Repeat the following lines exactly and nothing else: the line containing "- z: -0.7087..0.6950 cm" and each line after it through the end of the listing.

========================================================================

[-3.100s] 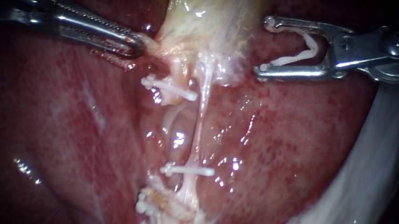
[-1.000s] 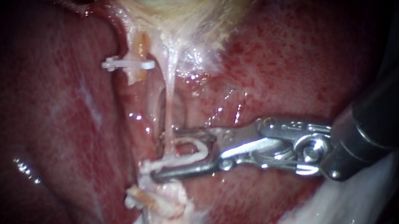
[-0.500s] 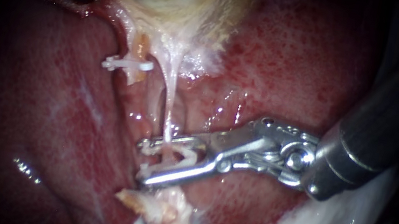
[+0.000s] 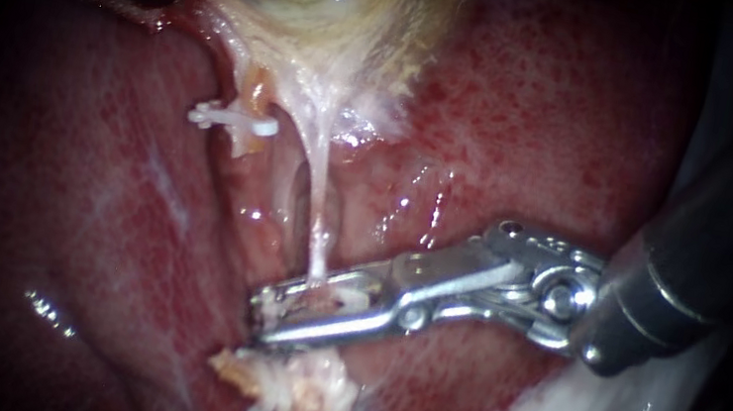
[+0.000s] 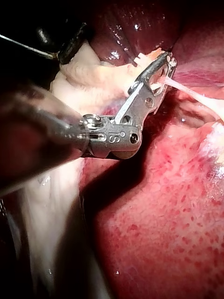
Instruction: Clipping second clip right tube
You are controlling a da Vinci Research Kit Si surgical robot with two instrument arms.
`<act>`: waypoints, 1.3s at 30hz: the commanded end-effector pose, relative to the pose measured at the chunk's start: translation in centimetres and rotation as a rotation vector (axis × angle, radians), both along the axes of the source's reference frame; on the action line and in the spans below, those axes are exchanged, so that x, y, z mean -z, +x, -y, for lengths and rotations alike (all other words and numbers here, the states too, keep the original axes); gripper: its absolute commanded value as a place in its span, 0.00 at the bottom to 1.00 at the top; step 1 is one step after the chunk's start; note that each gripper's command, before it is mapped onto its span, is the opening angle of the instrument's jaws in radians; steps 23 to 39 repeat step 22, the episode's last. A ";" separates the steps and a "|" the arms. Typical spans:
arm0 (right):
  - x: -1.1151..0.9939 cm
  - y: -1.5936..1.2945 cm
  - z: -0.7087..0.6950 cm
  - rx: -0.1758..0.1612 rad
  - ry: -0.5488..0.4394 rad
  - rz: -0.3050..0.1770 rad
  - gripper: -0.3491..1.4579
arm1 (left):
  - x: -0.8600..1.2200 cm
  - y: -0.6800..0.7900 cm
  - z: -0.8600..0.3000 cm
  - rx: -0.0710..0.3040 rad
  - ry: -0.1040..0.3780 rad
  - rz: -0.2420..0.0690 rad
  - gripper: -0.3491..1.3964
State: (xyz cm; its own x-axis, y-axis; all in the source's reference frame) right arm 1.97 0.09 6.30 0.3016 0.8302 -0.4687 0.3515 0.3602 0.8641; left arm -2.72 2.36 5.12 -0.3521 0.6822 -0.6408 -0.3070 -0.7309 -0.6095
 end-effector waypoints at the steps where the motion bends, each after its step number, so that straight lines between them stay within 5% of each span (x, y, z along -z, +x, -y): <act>1: 0.00 0.00 0.00 0.000 0.000 0.000 0.03 | 0.00 0.00 0.00 0.000 0.000 0.000 0.00; 11: 0.02 -0.02 -0.01 0.008 0.056 0.037 0.00 | 0.00 0.00 0.00 0.000 0.000 0.000 0.00; 39: 0.00 -0.03 -0.02 0.009 0.056 0.036 0.00 | -0.01 0.00 -0.01 0.000 0.000 0.000 0.00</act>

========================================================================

**Answer to the problem:**
  - z: -0.7087..0.6950 cm
  - rx: -0.1758..0.1612 rad
  - ry: -0.5488..0.4394 rad
  - rz: -0.3050..0.1770 rad
  - gripper: -0.3491..1.4579
arm1 (left):
  - x: -0.8600..1.2200 cm
  - y: -0.6800..0.7900 cm
  - z: -0.8600..0.3000 cm
  - rx: -0.0710..0.3040 rad
  - ry: -0.1040..0.3780 rad
  - rz: -0.2420..0.0690 rad
  - gripper: -0.3491..1.3964
State: (xyz cm; its own x-axis, y-axis; all in the source's reference frame) right arm 1.97 0.09 6.30 0.3016 0.8302 -0.4687 0.3515 0.3602 0.8641; left arm -2.72 2.36 5.12 -0.3521 0.6822 -0.6408 -0.3070 -0.7309 -0.6095
 end-effector waypoints at the steps where the motion bends, each after its step number, so that straight lines between them stay within 5% of each span (x, y, z along -z, +x, -y): <act>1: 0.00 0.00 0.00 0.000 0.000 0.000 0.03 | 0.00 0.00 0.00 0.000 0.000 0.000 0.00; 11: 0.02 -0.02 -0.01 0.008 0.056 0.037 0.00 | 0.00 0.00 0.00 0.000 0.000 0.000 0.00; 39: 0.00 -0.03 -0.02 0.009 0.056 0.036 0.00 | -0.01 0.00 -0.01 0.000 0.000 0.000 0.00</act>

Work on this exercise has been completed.